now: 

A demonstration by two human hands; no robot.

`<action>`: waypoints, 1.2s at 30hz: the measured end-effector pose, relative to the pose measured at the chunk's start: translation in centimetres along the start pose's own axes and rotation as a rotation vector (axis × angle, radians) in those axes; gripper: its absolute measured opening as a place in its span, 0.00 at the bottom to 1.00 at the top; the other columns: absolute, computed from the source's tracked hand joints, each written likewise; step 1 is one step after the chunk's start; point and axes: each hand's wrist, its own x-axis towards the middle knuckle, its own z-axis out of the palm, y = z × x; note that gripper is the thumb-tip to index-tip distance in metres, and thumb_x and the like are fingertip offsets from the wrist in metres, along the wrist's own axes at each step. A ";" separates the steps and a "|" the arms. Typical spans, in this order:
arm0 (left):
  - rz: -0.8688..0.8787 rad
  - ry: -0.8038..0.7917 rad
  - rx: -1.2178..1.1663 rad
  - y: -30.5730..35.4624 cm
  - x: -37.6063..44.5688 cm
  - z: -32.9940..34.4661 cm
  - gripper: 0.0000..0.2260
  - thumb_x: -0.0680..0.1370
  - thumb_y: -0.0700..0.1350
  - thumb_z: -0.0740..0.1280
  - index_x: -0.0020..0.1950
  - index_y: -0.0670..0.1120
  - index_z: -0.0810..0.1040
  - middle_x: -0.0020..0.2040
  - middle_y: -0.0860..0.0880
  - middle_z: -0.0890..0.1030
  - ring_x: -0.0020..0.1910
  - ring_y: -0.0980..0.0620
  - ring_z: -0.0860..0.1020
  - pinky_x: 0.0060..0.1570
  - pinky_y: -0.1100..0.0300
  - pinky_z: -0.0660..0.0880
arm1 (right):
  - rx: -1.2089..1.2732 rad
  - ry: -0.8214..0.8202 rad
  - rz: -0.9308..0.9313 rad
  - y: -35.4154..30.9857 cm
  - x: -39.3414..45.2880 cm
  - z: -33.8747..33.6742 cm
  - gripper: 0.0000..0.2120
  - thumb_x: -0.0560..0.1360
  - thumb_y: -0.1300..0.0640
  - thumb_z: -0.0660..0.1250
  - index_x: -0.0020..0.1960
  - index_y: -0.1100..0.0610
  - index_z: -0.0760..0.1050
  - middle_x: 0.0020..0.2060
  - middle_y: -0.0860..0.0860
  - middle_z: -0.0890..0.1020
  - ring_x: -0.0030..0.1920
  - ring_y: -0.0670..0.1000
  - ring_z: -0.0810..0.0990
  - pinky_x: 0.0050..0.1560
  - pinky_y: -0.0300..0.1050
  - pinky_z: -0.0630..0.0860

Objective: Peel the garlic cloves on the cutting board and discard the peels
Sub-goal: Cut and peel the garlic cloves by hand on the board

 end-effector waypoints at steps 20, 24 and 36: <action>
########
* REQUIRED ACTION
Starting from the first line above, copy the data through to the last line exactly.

* RESULT OF THE EXERCISE
now: 

A demonstration by two human hands; no robot.

`<action>`: waypoints, 1.2s at 30hz: the measured end-effector pose, relative to the pose measured at the chunk's start: translation in centimetres along the start pose's own axes and rotation as a rotation vector (axis × angle, radians) in those axes; gripper: its absolute measured opening as a place in its span, 0.00 at the bottom to 1.00 at the top; the other columns: absolute, computed from the source's tracked hand joints, each written likewise; step 1 is one step after the chunk's start; point and axes: each hand's wrist, its own x-axis towards the middle knuckle, its own z-axis out of the palm, y = z × x; note that gripper is the thumb-tip to index-tip distance in metres, and thumb_x and the like are fingertip offsets from the wrist in metres, along the wrist's own axes at each step. A ";" separates the steps and a "|" the arms. Typical spans, in this order:
arm0 (left):
  - rz: -0.8688..0.8787 rad
  - ry: -0.8038..0.7917 rad
  - rx: -1.2178..1.1663 rad
  - y: -30.5730..35.4624 cm
  - x: -37.6063..44.5688 cm
  - z: -32.9940..34.4661 cm
  - gripper: 0.0000..0.2260
  - thumb_x: -0.0680..0.1370
  - thumb_y: -0.0700..0.1350
  - thumb_z: -0.0740..0.1280
  - index_x: -0.0020..0.1950
  - index_y: -0.0670..0.1120
  - index_z: -0.0810..0.1040
  - middle_x: -0.0020..0.2040
  - middle_y: -0.0860..0.0880
  - middle_z: -0.0890..0.1030
  - ring_x: -0.0020..0.1910
  - ring_y: -0.0980..0.0620
  - ring_z: -0.0860..0.1020
  - pinky_x: 0.0060..0.1570
  - pinky_y: -0.1100..0.0300
  - pinky_z: -0.0660..0.0880
arm1 (right):
  - rx: -1.2089..1.2732 rad
  - ry: -0.8214..0.8202 rad
  - rz: -0.9308..0.9313 rad
  - y: -35.4154..30.9857 cm
  - x: -39.3414..45.2880 cm
  - z: -33.8747..33.6742 cm
  - gripper: 0.0000..0.2120
  - thumb_x: -0.0560..0.1360
  - thumb_y: -0.1300..0.0640
  - thumb_z: -0.0660..0.1250
  - index_x: -0.0020..0.1960
  - index_y: -0.1100..0.0610
  - index_z: -0.0760..0.1050
  - middle_x: 0.0020..0.2060
  - middle_y: -0.0860..0.0860
  - middle_z: -0.0890..0.1020
  - ring_x: -0.0030..0.1920
  - ring_y: -0.0670..0.1000
  - ring_z: -0.0810..0.0990
  - pinky_x: 0.0050..0.1560
  - pinky_y: -0.0300..0.1050
  - pinky_z: -0.0630..0.0860

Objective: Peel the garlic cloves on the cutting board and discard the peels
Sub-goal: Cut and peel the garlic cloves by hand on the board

 end-effector waypoints at steps 20, 24 and 36: <action>

No more work is left in this exercise.